| INFORMATION SUPPLIED |
———

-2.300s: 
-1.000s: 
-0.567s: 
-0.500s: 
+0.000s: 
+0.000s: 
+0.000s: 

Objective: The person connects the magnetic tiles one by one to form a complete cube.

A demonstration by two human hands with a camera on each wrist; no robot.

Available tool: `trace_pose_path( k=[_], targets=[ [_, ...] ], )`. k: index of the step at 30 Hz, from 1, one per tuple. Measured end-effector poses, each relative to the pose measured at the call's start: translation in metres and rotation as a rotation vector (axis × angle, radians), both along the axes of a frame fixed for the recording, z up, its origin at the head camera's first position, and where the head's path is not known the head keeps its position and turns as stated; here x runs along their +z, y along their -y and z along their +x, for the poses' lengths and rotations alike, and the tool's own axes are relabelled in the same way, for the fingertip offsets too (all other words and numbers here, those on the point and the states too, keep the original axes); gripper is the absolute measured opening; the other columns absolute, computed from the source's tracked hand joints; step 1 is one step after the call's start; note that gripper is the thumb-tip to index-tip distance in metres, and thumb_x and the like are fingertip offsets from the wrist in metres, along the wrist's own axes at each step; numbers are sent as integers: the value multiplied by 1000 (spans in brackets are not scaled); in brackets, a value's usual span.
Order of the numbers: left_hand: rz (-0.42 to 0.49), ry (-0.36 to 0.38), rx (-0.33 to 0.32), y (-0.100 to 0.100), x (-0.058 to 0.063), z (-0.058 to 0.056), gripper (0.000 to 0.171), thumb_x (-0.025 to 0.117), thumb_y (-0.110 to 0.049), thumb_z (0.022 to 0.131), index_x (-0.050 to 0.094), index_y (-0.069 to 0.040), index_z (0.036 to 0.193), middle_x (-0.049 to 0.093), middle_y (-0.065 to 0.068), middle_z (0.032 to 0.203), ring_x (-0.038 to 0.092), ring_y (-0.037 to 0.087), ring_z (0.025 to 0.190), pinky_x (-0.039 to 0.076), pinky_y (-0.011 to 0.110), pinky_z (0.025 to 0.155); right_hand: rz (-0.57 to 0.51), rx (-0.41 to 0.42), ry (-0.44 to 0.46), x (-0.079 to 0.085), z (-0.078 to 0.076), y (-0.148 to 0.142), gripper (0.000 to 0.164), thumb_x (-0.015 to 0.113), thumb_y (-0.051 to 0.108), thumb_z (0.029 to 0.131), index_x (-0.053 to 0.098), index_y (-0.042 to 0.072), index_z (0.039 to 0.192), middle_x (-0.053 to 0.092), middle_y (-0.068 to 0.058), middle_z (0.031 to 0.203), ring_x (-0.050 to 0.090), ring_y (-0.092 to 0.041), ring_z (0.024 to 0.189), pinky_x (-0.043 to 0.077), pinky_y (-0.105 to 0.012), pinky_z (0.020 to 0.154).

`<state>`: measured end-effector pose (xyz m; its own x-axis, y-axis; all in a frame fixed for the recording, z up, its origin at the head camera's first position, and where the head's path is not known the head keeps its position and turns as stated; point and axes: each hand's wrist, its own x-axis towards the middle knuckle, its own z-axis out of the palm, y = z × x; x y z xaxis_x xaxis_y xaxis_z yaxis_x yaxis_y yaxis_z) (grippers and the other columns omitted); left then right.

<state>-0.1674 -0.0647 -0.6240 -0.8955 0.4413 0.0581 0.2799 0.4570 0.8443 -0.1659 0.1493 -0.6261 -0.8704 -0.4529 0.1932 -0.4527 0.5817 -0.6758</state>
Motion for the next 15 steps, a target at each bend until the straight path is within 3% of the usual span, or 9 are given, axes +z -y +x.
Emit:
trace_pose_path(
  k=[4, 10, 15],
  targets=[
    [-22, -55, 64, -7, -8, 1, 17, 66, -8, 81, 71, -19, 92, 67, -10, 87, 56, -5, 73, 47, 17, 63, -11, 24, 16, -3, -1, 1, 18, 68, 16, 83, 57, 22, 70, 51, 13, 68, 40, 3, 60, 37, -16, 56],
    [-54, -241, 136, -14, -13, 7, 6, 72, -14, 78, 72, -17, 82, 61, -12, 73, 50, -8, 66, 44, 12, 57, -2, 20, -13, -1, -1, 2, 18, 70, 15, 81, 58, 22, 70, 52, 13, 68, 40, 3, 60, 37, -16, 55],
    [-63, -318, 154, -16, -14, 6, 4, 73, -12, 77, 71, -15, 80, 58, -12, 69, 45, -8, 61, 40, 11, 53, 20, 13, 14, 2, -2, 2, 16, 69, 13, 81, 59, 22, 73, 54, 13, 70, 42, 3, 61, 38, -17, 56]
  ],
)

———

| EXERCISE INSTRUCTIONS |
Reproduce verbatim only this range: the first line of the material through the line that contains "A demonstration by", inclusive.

| TASK ANSWER |
-2.300s: 
-1.000s: 
-0.567s: 
-0.500s: 
+0.000s: 
+0.000s: 
+0.000s: 

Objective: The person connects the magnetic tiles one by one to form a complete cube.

A demonstration by two human hands with a camera on each wrist; no robot.

No further answer is expected.